Instructions to follow: Keep to one stretch of the data below, the lines from the one with "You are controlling" up to and including the one with "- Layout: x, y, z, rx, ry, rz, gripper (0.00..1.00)", and return that stretch exactly.

Entries provided:
+ + +

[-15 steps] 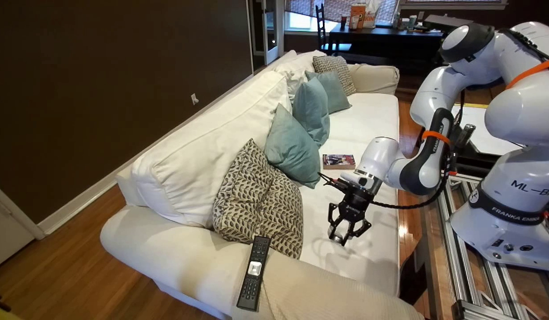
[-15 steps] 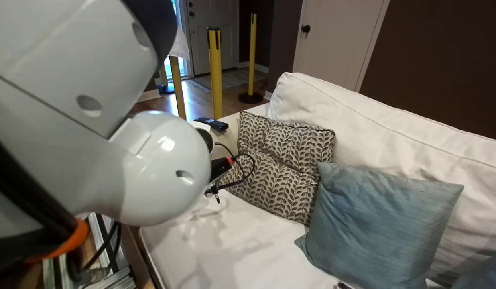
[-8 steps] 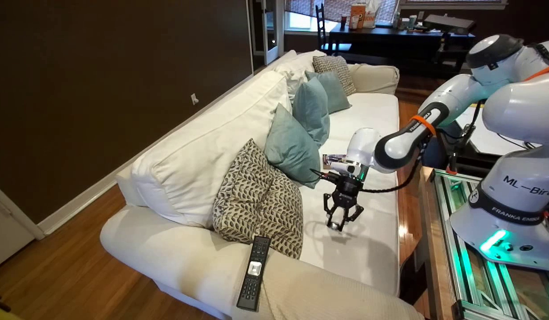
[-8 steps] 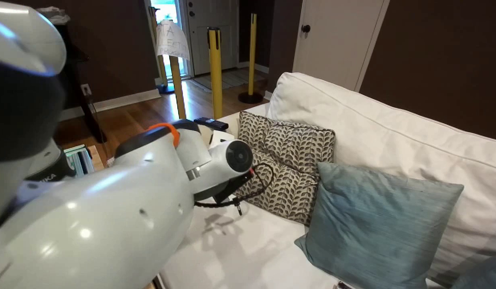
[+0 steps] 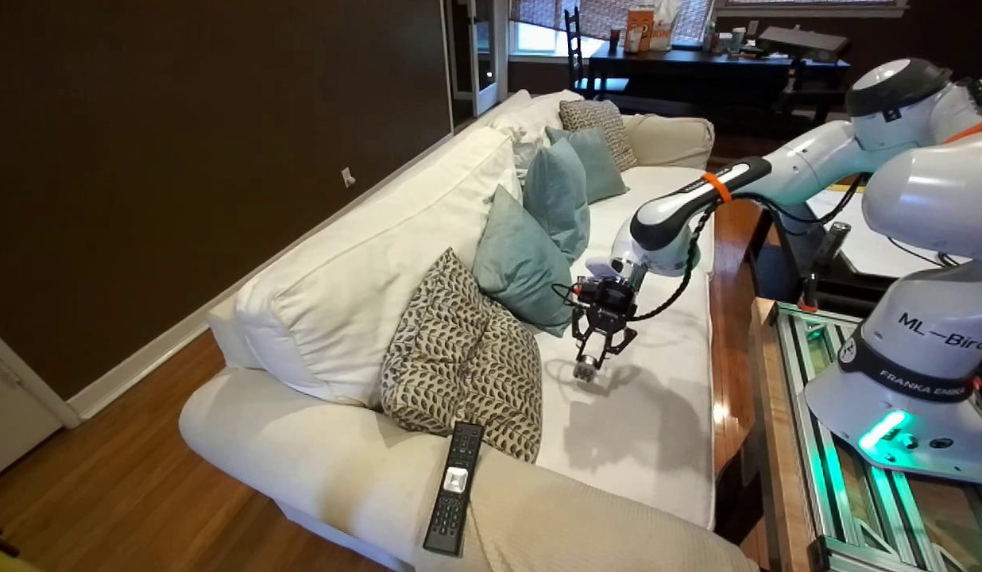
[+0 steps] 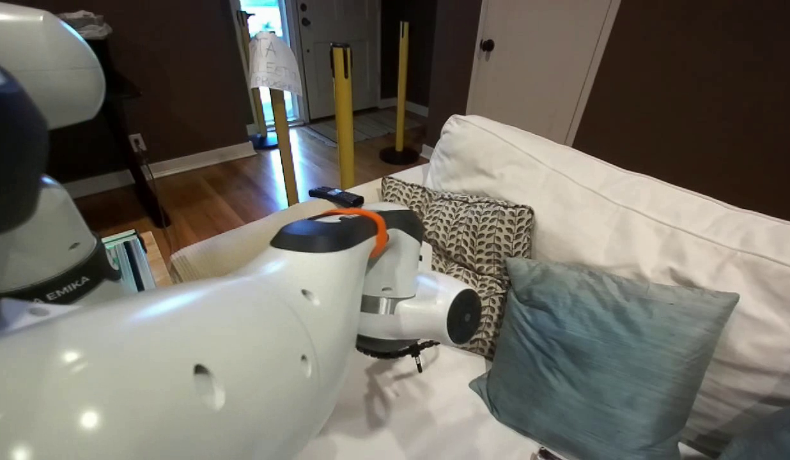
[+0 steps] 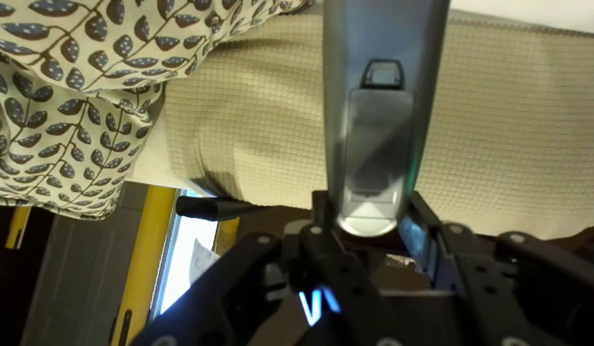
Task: Flip the remote control over
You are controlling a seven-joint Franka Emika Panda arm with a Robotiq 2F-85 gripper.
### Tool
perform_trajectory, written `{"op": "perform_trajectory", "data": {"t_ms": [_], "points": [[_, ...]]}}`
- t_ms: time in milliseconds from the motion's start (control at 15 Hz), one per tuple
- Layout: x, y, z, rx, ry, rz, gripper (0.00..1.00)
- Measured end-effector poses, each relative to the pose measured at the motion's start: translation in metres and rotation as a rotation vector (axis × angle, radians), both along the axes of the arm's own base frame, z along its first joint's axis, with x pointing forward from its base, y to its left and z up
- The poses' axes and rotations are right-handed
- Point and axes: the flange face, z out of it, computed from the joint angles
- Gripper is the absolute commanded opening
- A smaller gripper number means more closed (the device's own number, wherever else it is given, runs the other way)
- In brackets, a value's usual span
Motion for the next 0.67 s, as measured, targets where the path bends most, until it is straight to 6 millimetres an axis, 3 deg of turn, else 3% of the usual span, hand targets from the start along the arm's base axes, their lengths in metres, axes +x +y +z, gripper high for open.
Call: {"op": "perform_trajectory", "data": {"t_ms": [333,667], "points": [[0.013,-0.017,-0.016,0.161,0.052,0.032,0.15],[0.019,-0.028,-0.044,0.229,0.113,0.036,0.15]]}}
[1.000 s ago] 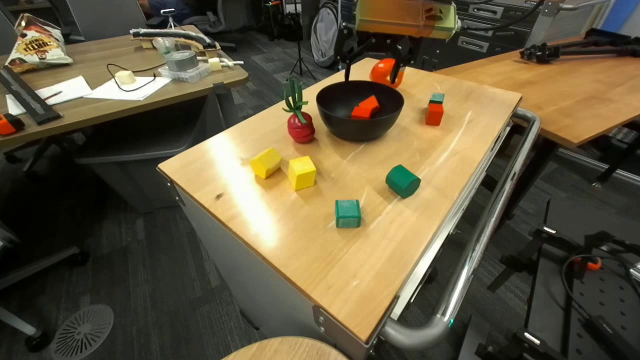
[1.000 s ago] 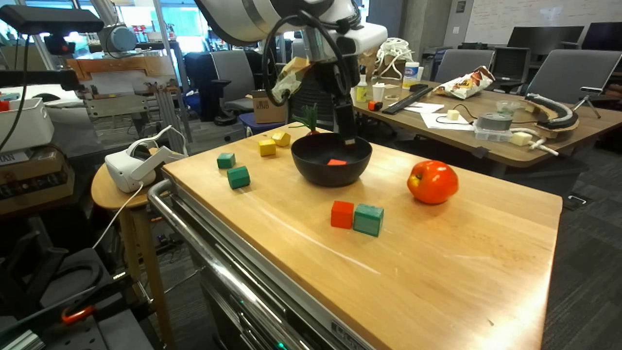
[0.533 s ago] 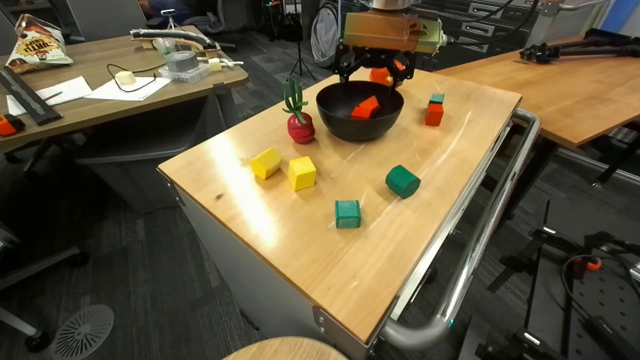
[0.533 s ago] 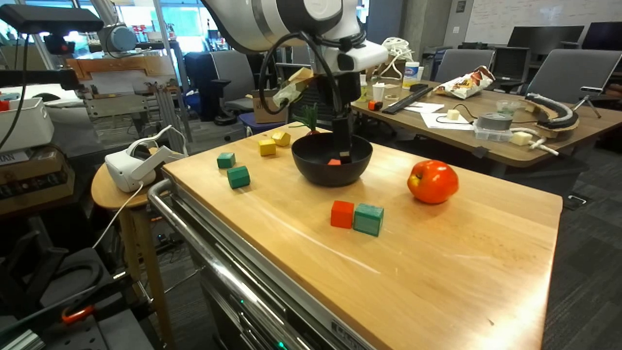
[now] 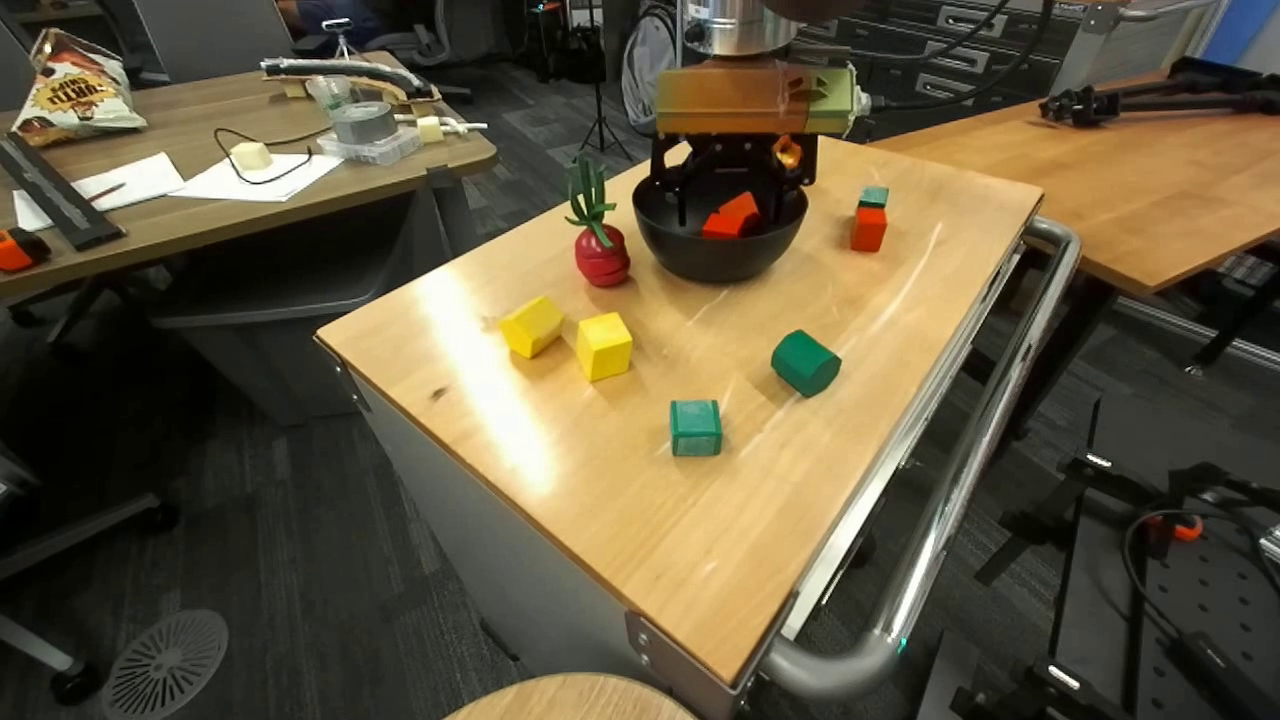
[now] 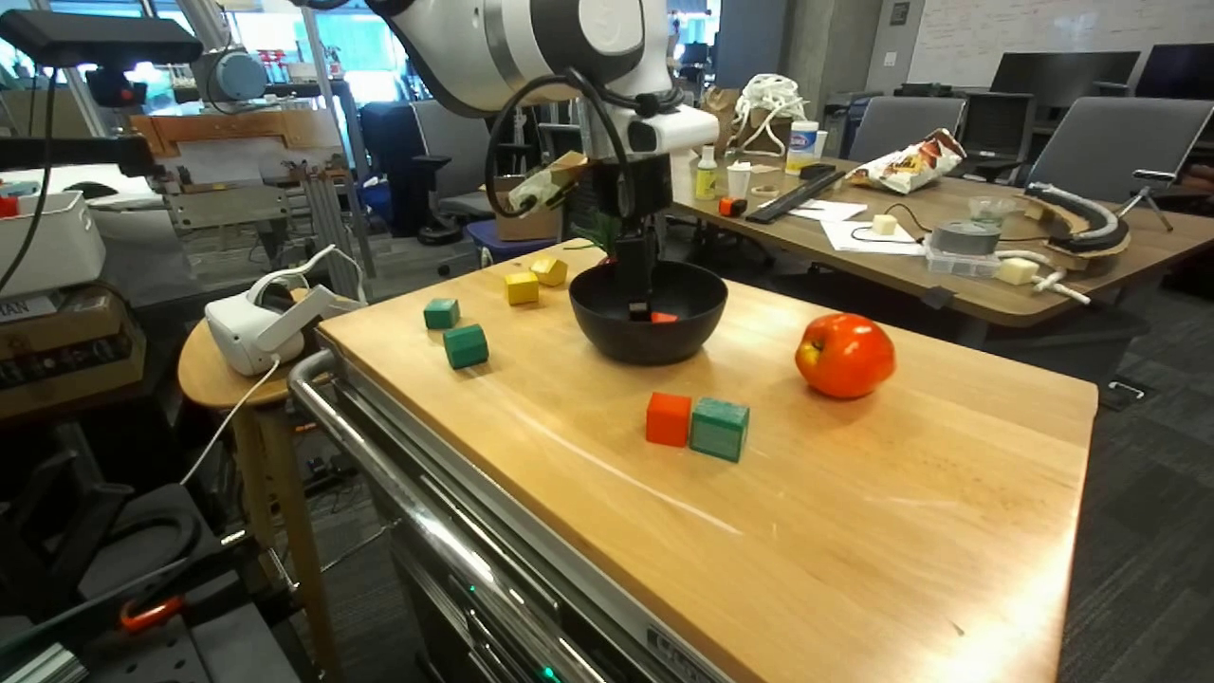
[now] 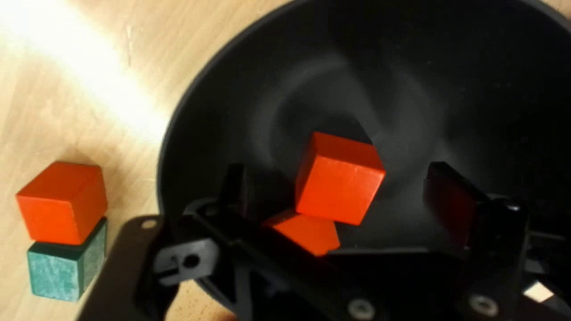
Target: Remove the blocks from the black bowl
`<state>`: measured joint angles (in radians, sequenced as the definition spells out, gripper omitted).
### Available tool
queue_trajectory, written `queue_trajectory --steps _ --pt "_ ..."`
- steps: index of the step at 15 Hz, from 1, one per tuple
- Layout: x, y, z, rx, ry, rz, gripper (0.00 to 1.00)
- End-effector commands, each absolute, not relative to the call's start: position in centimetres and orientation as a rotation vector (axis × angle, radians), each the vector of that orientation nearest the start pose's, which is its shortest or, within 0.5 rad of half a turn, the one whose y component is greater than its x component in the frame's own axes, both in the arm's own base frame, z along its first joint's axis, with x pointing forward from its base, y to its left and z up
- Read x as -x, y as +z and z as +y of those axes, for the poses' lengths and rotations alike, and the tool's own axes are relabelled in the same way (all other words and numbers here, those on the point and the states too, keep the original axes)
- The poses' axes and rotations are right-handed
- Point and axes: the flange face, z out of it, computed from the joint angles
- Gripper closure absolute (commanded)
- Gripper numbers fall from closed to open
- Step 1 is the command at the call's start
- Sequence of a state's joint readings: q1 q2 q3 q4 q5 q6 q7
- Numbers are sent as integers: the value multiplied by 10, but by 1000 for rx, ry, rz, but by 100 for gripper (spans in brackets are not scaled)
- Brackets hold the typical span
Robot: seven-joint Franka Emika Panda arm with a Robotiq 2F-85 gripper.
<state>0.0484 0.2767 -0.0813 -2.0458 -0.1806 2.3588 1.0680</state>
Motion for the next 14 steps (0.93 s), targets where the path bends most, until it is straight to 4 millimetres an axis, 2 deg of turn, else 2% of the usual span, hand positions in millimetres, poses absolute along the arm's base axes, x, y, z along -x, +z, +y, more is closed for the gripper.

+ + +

Answer below:
You are controlling a seven-joint Franka Emika Panda arm with a Robotiq 2F-85 gripper.
### Tool
perform_trajectory, written `{"op": "perform_trajectory", "data": {"t_ms": [_], "points": [[_, ...]]}}`
- t_ms: time in milliseconds from the motion's start (control at 15 Hz), one per tuple
- Layout: x, y, z, rx, ry, rz, gripper (0.00..1.00)

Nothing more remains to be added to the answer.